I read Tortilla Curtain previously and thought it was a solid novel, so was excited to pick up another book by Boyle, and one that was recommended from my favorite podcast, Literary Disco. If I had to describe Boyle’s writing in one word it would be “unrelenting.” His style can feel like a bit of a slog, but he is a compelling storyteller who shines a light on sub-groups that I don’t often read about, so for me it has felt like I learned a lot along the way.

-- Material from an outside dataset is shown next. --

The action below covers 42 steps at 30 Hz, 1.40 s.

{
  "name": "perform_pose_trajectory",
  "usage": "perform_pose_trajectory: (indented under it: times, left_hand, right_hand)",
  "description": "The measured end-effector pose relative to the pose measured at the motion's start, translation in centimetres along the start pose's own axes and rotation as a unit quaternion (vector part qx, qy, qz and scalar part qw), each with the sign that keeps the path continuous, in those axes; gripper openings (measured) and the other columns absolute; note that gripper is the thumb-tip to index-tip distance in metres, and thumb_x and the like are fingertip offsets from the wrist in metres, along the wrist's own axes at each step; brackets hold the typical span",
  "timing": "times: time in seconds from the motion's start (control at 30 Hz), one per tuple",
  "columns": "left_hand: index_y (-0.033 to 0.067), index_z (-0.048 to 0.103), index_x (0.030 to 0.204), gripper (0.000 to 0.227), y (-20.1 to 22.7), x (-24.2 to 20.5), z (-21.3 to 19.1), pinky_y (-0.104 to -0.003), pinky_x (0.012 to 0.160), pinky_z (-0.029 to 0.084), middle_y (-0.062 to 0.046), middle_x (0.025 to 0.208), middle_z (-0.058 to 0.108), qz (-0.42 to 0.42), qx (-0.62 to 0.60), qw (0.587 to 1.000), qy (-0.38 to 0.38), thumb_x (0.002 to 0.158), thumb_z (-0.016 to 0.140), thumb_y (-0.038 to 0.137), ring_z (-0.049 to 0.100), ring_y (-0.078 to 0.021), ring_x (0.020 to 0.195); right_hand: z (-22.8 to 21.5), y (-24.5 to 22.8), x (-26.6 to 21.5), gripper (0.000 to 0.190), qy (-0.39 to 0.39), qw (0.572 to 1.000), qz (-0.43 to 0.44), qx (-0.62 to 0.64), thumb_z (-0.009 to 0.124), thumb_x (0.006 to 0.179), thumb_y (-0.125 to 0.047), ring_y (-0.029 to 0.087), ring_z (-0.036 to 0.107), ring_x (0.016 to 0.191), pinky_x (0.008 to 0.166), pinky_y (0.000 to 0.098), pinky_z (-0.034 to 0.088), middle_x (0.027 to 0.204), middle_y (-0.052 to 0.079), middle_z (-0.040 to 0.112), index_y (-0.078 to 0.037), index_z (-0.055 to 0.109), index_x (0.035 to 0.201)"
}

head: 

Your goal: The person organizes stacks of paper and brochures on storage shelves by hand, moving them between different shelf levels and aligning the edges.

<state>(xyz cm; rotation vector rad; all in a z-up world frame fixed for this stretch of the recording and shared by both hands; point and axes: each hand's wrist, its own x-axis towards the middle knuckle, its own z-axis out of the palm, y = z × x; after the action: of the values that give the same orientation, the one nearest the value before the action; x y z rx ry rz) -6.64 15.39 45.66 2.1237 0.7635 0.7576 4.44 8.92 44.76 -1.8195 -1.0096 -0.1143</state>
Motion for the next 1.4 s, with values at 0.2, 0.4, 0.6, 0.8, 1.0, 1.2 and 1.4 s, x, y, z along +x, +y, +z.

Initially I found Drop City a little confusing. The story begins with hippies at what is essentially an open living community in California but then, with no discernible reason, picks up another story line of a woman who is choosing between three hardened bachelors to leave civilization behind and become a wife in the remote wilderness of Alaska, and learn to live on the land. There was a similar theme that connected the two plots: a willingness to leave society and all its trappings behind, but still the lack of thread between the two was making me batty. Eventually, these two two concurrent story lines converge but until that was made clear the book was disjointed for me. (Confession time: I cheated and did a little online research because the lack of connection was making me a little nuts).
In retrospect I “see what he did there” and wish I would have been more patient. Spoiler-ish: the hippies decide, when “the man” comes down on them, to seek out a new place for their community in the brutal Alaskan wilderness. Hijinks ensue. And by “hijinks” I mean hardships. And then more hardships.
This book is a thoughtful and hard look at the nature of mankind, and what lengths an individual will go in order to preserve their version of the american dream. This was a book that every time I put it down, I shook my head, surprised to not be in the world that Boyle created. I will continue to pick up his novels, and encourage you to do so as well.